Balford
- Company type: Private
- Industry: Food Distribution and warehousing
- Founded: 1892 Philadelphia, Pennsylvania, United States
- Founder: Frank B. Baldwin
- Headquarters: Burlington, New Jersey, United States
- Area served: New Jersey; Pennsylvania; Delaware; Maryland;
- Key people: Lawrence Walker (CEO)
- Products: Dairy
- Website: https://balford.com

= Balford Farms =

Balford Farms is an American dairy company located in Burlington, New Jersey. It is the oldest privately-owned and operated independent distributor in the Lehigh Valley region.

==History==
Balford Farms was founded in 1892 by a teenager named Frank B. Baldwin, using a horse and wagon to deliver milk to customers throughout Philadelphia, Pennsylvania after school.

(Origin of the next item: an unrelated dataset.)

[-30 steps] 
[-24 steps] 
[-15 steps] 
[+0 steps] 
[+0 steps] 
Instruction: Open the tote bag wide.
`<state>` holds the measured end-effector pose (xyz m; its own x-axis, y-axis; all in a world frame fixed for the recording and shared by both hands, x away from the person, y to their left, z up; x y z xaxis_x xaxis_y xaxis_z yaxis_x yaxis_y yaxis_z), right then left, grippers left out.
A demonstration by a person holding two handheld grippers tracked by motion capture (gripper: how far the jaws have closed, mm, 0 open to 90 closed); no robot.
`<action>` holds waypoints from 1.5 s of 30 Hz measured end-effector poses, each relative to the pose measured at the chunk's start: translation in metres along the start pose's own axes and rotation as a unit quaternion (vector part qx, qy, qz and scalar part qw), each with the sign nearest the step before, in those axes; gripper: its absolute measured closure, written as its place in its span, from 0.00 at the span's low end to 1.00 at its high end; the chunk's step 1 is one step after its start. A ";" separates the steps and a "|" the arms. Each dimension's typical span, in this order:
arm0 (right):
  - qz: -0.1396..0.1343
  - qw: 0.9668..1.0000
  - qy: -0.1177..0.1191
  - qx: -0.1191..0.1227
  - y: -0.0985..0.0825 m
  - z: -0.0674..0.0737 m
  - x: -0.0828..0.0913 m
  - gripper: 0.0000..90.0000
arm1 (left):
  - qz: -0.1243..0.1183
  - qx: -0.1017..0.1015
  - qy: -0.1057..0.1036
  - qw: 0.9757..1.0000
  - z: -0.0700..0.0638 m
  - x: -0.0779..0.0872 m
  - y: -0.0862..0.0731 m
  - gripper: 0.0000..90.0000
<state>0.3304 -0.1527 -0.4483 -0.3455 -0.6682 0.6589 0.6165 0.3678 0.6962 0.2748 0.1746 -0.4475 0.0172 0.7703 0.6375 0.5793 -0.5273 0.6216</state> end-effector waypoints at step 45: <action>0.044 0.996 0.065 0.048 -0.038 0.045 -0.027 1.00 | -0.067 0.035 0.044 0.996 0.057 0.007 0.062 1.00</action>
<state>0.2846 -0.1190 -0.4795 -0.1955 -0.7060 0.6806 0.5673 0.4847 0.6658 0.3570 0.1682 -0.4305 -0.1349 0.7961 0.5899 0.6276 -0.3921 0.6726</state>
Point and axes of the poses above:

In 1965, the company, then called Baldwin Dairies, merged with Frankford Dairies of Philadelphia to become Baldwin-Frankford Dairies, Inc. George H. Baldwin, Sr. and John Baldwin, grandsons of Frank B. Baldwin, changed the name to Balford Farms in 1972.

Expansion of Balford continued in 1980 with the purchase of a 70,000 ft^{2} (6,503 m^{2}) warehouse in Bensalem, Pennsylvania. Over the next few years, the company acquired small independent dairy and food companies to become a major distributor in the Lehigh Valley. Balford Farms merged with another longtime business in Philadelphia, Quality Dairy Products (operating as Breuninger's Dairy) in 1996.

Dairy Farmers of America sold their warehousing and distribution center in Harleysville, Pennsylvania to Balford in 2012, formerly owned by Keller's Creamery, as part of a consolidation project.

The company also acquired Rosenberger's Dairy of Hatfield, Pennsylvania.